Sizin musluğunuzdan ne akıyor?
Evvel zaman içinde... Cinin biri hepimize bir seçim şansı vermiş... En önemli yaşam standardı kriterimiz neyse ister başka bir ülkede, ister yaşadığımız memlekette bizim için gerçekleştirecek. “Gelir, eşitlik, adalet, etik değerler, iklim... Seçin beğenin”. Ama her masalda olduğu gibi bir şartı var. Sadece tek bir kriter seçebiliyoruz. Evet dostlar nedir cevabınız?

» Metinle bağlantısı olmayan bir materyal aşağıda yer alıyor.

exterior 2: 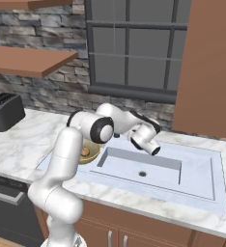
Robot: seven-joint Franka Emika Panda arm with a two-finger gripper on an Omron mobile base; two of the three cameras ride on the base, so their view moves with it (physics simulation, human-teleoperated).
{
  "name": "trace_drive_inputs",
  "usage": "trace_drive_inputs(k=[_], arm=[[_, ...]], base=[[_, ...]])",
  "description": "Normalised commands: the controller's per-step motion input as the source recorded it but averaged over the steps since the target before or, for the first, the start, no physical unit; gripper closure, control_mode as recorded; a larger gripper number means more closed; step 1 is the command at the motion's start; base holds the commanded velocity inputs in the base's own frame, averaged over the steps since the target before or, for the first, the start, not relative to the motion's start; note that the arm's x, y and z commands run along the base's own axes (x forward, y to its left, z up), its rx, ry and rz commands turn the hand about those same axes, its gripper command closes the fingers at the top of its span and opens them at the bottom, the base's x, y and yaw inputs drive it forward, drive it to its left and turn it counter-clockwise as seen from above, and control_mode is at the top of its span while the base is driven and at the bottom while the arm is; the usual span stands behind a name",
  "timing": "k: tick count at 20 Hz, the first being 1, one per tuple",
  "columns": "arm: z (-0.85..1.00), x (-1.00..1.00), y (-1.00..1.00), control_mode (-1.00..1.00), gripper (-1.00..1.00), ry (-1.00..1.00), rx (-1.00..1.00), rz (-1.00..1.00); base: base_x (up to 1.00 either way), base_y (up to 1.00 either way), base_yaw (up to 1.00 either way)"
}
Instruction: Pick the tangerine from the cabinet and place it in the bowl. Then pick the bowl and place it in the sink. Then turn on the sink facuet.
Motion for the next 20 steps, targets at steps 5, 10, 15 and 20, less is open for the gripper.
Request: trace_drive_inputs(k=[5,10,15,20], arm=[[0.0,0.0,-0.58,-1.0,1.0,0.08,0.19,-0.03],[0.04,0.0,-0.77,-1.0,1.0,0.06,0.23,-0.06],[0.01,0.0,-0.8,-1.0,1.0,0.08,0.23,-0.07],[0.0,0.0,-0.82,-1.0,1.0,0.08,0.23,-0.06]], base=[[0.0,0.0,0.0],[0.0,0.0,0.0],[0.0,0.0,0.0],[0.0,0.0,0.0]])
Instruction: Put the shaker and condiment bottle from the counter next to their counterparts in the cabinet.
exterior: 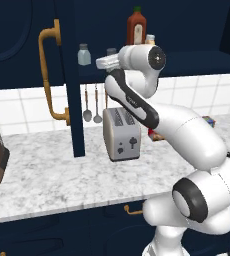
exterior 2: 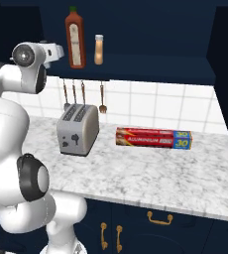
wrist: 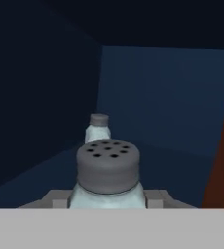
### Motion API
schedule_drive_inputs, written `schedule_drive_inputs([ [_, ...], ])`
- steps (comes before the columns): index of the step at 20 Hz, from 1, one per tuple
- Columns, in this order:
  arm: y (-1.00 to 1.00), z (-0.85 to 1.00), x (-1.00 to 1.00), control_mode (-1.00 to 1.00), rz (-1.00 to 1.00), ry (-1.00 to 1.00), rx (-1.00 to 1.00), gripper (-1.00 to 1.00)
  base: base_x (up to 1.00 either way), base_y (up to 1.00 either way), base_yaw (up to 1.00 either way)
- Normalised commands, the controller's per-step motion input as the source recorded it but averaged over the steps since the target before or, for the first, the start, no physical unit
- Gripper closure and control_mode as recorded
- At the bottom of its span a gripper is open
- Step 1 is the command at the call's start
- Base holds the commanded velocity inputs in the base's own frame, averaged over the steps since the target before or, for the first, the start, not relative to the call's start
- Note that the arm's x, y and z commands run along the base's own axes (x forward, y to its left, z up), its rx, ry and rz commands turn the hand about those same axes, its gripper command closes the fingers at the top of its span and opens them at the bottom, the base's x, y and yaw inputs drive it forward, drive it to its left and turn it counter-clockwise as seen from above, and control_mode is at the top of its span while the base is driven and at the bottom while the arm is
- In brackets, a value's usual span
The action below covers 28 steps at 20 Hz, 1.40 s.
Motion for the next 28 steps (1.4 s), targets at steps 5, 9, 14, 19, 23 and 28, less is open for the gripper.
schedule_drive_inputs([
  [5, 0.09, 0.00, 0.20, -1.00, -0.09, 0.01, 0.03, 1.00, 0.00, 0.00, 0.00],
  [9, 0.12, 0.00, 0.18, -1.00, -0.04, 0.02, 0.01, 1.00, 0.00, 0.00, 0.00],
  [14, 0.01, 0.00, 0.23, -1.00, 0.00, 0.02, 0.01, 1.00, 0.00, 0.00, 0.00],
  [19, 0.00, 0.00, 0.26, -1.00, 0.00, 0.00, 0.03, 1.00, 0.00, 0.00, 0.00],
  [23, 0.00, 0.00, 0.24, -1.00, 0.00, 0.00, 0.03, 1.00, 0.00, 0.00, 0.00],
  [28, 0.00, 0.00, 0.14, -1.00, 0.00, 0.00, 0.02, 1.00, 0.00, 0.00, 0.00],
])
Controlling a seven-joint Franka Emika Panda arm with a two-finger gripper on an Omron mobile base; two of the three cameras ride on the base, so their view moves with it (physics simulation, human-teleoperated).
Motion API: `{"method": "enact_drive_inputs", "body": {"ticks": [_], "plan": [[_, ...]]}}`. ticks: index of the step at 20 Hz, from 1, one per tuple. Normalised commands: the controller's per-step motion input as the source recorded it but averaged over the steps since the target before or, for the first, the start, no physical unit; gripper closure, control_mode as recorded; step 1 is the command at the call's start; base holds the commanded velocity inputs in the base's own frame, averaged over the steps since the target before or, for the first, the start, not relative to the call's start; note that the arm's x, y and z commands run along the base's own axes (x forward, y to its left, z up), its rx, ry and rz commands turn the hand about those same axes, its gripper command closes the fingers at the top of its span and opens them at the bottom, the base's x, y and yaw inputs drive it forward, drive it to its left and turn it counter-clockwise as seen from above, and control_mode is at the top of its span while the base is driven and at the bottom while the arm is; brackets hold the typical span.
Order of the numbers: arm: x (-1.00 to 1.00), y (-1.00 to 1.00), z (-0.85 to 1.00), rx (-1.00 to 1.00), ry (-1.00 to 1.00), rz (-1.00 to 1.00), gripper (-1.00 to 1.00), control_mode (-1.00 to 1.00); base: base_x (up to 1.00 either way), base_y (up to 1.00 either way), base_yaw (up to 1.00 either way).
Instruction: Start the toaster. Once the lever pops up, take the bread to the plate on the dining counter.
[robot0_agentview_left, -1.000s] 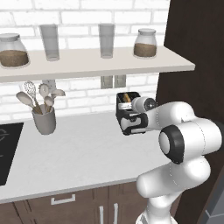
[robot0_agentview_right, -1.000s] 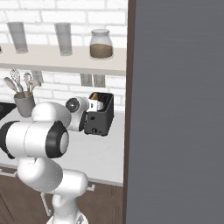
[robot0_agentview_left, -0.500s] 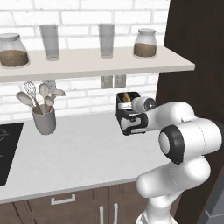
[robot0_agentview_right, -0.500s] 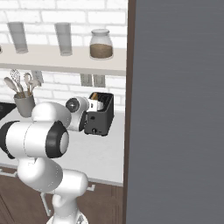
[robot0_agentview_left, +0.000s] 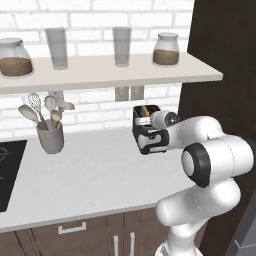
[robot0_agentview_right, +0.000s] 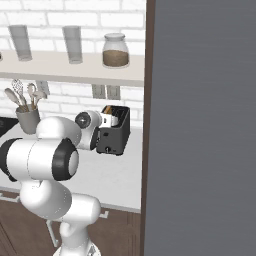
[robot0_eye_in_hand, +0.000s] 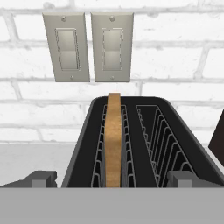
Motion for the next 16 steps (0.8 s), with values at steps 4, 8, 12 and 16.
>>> {"method": "enact_drive_inputs", "body": {"ticks": [4,8,12,16], "plan": [[0.0,0.0,0.0,0.0,0.0,0.0,-1.0,-1.0,0.0,0.0,0.0],[0.0,0.0,0.0,0.0,0.0,0.0,-1.0,-1.0,0.0,0.0,0.0],[0.0,0.0,0.0,0.0,0.0,0.0,-1.0,-1.0,0.0,0.0,0.0],[0.0,0.0,0.0,0.0,0.0,0.0,-1.0,-1.0,0.0,0.0,0.0]]}}
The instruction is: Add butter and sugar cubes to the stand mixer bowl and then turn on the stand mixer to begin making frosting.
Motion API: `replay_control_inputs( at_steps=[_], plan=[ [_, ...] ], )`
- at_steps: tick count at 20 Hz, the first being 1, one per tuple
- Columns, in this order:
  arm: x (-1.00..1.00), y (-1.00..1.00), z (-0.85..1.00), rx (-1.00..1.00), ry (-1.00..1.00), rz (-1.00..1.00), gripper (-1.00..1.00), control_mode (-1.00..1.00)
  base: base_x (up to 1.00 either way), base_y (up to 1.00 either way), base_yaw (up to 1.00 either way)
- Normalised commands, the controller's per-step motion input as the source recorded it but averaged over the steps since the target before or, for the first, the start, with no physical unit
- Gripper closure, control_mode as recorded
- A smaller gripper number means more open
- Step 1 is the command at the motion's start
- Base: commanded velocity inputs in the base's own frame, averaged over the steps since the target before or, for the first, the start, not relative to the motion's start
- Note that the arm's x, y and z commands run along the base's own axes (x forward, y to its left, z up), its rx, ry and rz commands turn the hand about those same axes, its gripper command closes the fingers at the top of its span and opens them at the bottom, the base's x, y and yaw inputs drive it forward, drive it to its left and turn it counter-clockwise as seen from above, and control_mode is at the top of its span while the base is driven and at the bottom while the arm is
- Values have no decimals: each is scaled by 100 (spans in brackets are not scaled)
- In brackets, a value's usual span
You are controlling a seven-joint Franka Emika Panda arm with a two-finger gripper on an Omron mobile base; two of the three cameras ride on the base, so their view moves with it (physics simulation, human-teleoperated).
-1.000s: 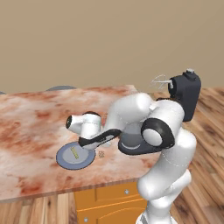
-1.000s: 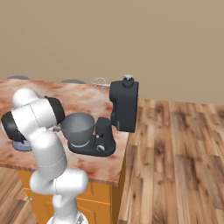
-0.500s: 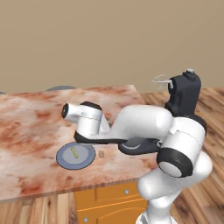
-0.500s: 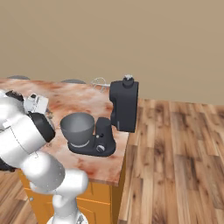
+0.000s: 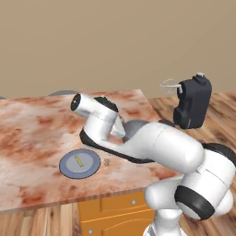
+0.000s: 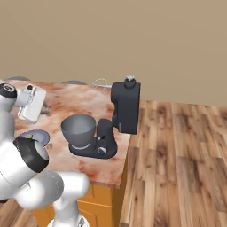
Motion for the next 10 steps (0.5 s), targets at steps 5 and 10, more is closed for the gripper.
replay_control_inputs(
  at_steps=[5, 10],
  plan=[
    [-4, -58, 5, 20, 4, -1, 100, -100, 0, 0, 0],
    [0, -40, -5, 3, 0, 0, 100, -100, 0, 0, 0]
  ],
)
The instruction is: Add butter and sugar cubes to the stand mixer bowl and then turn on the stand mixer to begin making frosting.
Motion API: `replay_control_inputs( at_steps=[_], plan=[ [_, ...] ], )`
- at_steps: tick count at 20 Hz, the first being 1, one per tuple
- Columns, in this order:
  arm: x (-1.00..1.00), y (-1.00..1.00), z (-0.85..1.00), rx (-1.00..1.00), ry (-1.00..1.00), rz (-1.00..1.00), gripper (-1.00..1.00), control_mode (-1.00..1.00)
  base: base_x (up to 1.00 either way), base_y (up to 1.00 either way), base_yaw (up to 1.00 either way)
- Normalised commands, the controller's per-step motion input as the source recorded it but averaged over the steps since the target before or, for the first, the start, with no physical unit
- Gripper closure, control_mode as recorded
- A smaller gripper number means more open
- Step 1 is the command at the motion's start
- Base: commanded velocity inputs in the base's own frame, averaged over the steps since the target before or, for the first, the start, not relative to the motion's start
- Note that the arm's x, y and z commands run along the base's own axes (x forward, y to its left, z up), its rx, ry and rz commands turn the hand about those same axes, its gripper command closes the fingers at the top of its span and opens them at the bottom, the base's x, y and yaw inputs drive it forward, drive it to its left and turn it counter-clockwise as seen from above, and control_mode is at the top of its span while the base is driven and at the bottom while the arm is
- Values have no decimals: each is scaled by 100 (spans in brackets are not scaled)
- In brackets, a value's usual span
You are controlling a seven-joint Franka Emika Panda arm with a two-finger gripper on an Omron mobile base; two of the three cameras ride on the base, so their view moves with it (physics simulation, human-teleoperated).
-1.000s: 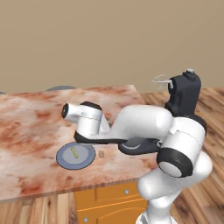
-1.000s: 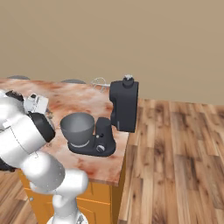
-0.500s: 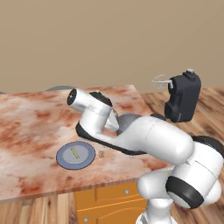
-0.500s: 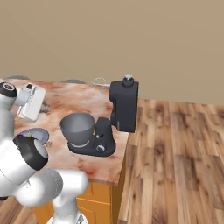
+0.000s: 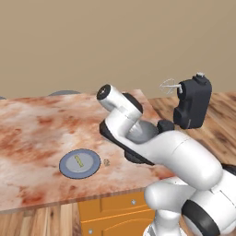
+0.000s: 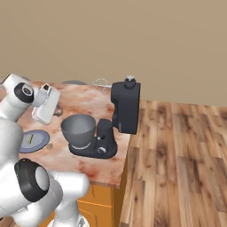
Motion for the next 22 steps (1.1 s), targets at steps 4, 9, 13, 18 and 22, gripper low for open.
replay_control_inputs(
  at_steps=[4, 9, 13, 18, 22],
  plan=[
    [19, -13, -36, 0, 8, -1, 100, -100, 0, 0, 0],
    [44, -10, -26, 0, 14, -2, 100, -100, 0, 0, 0],
    [33, -19, -10, 3, 14, 0, 100, -100, 0, 0, 0],
    [34, -10, -49, 0, 16, 0, 100, -100, 0, 0, 0],
    [36, 0, -52, 0, 10, 0, 100, -100, 0, 0, 0]
  ],
)
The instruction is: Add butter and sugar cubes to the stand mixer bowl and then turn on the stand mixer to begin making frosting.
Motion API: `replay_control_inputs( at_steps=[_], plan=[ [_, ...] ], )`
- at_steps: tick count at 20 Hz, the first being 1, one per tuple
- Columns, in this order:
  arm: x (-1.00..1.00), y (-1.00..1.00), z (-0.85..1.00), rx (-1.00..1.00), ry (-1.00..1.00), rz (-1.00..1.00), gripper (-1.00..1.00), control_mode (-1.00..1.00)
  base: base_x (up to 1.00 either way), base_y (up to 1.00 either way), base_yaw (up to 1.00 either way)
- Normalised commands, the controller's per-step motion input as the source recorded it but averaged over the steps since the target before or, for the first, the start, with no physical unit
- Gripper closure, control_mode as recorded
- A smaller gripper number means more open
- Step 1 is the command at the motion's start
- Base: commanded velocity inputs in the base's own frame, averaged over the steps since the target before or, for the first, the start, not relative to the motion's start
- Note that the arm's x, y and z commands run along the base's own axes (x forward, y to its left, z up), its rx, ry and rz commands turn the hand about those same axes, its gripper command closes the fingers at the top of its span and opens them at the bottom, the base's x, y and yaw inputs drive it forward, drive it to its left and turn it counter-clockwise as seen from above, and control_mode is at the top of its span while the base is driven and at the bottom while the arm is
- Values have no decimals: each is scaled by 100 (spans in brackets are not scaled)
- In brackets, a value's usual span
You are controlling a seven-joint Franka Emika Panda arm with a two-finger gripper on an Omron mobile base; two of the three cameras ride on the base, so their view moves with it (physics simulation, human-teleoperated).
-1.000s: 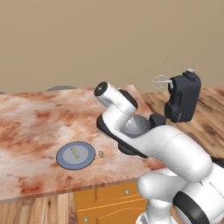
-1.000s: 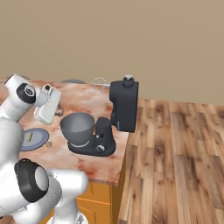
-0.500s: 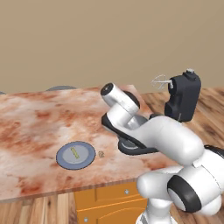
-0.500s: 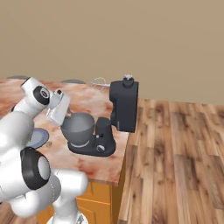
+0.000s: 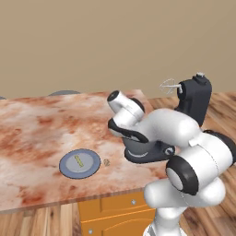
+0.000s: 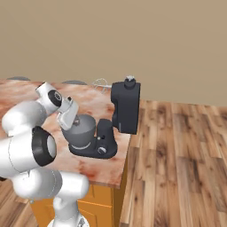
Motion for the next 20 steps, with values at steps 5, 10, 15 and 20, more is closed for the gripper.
replay_control_inputs(
  at_steps=[5, 10, 15, 20],
  plan=[
    [34, 0, -47, 0, 4, 0, 100, -100, 0, 0, 0],
    [30, 0, -49, 0, 1, 0, 100, -100, 0, 0, 0],
    [32, 7, -58, -5, 4, 0, -100, -100, 0, 0, 0],
    [21, 16, -59, -9, 10, 0, -100, -100, 0, 0, 0]
  ],
)
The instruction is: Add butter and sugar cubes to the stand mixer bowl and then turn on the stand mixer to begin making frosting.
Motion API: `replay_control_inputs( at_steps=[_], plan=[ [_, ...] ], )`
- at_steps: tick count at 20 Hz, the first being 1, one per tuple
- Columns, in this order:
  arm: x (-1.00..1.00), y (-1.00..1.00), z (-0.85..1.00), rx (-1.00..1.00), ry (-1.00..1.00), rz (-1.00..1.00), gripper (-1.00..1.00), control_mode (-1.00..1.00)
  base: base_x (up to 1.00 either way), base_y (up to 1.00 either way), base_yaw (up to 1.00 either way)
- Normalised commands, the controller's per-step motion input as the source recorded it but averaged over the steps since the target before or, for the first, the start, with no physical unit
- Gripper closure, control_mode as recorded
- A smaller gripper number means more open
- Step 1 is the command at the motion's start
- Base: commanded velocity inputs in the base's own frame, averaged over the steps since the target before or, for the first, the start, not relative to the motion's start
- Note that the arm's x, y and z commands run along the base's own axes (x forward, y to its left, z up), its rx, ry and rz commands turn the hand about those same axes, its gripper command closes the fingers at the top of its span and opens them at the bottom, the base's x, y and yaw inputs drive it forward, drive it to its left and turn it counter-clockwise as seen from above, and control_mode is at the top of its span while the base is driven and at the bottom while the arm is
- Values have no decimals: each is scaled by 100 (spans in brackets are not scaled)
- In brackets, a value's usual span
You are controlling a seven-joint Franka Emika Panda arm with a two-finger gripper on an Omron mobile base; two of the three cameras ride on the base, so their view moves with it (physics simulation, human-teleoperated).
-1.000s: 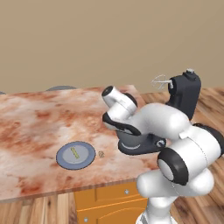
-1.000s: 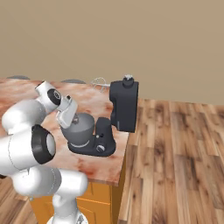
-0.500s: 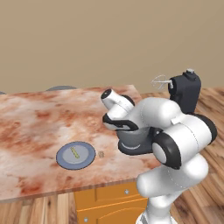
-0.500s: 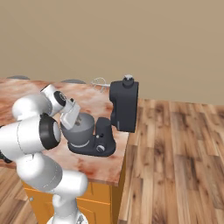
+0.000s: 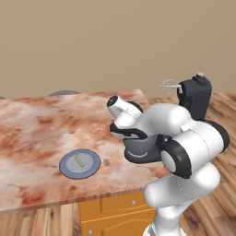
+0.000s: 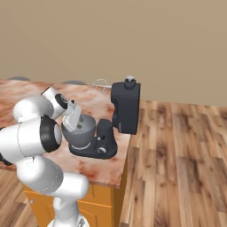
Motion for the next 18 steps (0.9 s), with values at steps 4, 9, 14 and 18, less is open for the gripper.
replay_control_inputs(
  at_steps=[4, 9, 14, 18],
  plan=[
    [2, 20, -31, -5, 4, 0, -100, -100, 0, 0, 0],
    [-45, 33, 24, 0, -3, 2, -100, -100, 0, 0, 0],
    [-78, 39, 62, 0, -18, 7, -100, -100, 0, 0, 0],
    [-74, 29, 67, 0, -21, 4, -100, -100, 0, 0, 0]
  ],
)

Soru “Yaşanacak en iyi ülke hangisi?” olsaydı işimiz daha kolaydı elbet. Çünkü bu konuda analizler var. Kişi başına düşen gayrısafi milli hasıladan işsizliğe, kişisel özgürlüklere pek çok çeşitli değişkeni incik cıncık inceleyip, tek bir puanda birleştirip, ülkeleri buna göre sıralayan Birleşmiş Milletler İnsani Gelişme Raporu gibi. Bu raporun 2022 verilerine göre yaşanabilecek en iyi 10 ülkenin başında... Evet bildiniz: İsviçre var. Yakın takiptekiler de Norveç ve İzlanda.
Fakat cin bizden yer değil, kriter seçmemizi istemişti hatırlatırım.
Benim önerim: Musluk suyu.
Bir ülkenin musluğundan akan su neyse o ülke de odur çünkü. Suyun berraklığı, temizliği, kalitesi, ulaşım kolaylığı, o ülkenin maddi manevi değerlerinin, şeffaflığının, adaletinin, refahının simgesidir.
Musluk suyu konusunda bana inanmıyorsanız, dünyanın en temiz içme suyu üstüne yapılan araştırmalara bakın. Ne tesadüf ki yaşanası en iyi ülke su konusunda da şampiyon.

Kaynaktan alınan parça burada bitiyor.